# TASK GOAL:
The entries below contain a stretch that opens with the line containing "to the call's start" and closes with the line containing "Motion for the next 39"; set down that stretch exactly, both ends included, and nothing else.

(Data entries)
•••••

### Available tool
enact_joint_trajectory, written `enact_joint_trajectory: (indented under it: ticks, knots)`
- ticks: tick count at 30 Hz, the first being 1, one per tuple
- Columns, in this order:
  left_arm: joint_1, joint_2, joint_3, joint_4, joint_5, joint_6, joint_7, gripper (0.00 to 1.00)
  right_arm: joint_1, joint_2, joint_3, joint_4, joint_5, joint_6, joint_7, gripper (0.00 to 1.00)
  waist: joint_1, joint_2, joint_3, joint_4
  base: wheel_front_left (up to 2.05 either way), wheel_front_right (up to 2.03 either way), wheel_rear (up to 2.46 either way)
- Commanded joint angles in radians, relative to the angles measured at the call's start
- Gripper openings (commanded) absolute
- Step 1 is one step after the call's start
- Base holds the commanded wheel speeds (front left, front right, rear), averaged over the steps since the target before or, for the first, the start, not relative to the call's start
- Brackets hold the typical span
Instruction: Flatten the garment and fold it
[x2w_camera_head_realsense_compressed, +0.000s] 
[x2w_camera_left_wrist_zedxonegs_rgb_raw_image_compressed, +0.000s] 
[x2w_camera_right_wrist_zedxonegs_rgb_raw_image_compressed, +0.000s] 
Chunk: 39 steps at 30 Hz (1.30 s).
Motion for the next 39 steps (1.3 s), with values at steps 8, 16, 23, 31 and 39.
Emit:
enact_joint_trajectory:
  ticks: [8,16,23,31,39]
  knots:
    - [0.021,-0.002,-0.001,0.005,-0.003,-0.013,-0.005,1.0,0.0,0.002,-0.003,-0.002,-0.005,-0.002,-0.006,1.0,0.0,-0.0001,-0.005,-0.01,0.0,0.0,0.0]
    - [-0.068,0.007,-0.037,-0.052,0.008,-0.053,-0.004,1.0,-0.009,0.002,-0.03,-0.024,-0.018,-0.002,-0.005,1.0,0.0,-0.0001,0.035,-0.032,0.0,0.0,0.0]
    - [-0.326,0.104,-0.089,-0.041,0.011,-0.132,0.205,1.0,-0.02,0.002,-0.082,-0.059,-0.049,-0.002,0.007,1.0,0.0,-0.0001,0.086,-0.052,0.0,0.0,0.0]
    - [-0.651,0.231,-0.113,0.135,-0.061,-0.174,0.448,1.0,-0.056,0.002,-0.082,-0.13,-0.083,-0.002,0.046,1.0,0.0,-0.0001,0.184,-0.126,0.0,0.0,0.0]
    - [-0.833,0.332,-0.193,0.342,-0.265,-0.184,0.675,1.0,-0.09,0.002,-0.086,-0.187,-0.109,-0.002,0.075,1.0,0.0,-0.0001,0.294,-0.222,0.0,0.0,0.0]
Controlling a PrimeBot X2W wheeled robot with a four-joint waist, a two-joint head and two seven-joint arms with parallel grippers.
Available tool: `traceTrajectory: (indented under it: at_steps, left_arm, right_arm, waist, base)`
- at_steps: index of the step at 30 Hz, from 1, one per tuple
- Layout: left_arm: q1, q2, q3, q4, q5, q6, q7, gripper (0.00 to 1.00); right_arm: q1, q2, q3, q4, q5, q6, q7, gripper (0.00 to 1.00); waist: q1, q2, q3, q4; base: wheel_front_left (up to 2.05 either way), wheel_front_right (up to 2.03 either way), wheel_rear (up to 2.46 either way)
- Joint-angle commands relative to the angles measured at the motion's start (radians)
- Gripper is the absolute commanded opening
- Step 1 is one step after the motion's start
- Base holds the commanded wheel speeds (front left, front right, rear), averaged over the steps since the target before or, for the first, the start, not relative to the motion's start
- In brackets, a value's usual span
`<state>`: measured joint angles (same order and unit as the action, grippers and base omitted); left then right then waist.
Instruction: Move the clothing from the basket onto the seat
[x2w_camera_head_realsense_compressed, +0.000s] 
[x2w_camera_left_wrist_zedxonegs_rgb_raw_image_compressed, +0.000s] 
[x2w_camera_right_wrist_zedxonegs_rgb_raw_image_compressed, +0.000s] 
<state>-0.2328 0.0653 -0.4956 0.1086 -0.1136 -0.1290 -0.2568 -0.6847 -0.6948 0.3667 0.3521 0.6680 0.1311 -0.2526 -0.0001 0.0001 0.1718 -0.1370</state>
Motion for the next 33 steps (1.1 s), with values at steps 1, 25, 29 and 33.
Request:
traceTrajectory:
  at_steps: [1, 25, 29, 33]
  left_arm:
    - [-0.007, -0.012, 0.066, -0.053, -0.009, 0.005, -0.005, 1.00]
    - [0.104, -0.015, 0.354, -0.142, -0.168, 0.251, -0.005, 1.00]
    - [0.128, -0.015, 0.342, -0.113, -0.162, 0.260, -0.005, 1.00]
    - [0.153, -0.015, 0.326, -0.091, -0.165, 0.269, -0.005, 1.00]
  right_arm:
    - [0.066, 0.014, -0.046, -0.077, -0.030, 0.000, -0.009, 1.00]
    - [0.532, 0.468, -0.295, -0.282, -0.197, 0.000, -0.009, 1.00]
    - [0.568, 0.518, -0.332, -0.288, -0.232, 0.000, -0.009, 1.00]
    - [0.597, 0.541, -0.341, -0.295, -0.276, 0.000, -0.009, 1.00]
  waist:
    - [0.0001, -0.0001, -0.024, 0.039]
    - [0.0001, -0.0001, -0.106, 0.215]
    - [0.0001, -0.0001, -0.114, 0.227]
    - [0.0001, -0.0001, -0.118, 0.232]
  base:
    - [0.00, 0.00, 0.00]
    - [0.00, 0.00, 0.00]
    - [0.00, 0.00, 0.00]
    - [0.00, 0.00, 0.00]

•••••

# TASK RESPONSE:
- Base holds the commanded wheel speeds (front left, front right, rear), averaged over the steps since the target before or, for the first, the start, not relative to the call's start
- Brackets hold the typical span
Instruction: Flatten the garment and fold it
[x2w_camera_head_realsense_compressed, +0.000s] 
[x2w_camera_left_wrist_zedxonegs_rgb_raw_image_compressed, +0.000s] 
[x2w_camera_right_wrist_zedxonegs_rgb_raw_image_compressed, +0.000s] 
Chunk: 39 steps at 30 Hz (1.30 s).
Motion for the next 39 steps (1.3 s), with values at steps 8, 16, 23, 31 and 39.

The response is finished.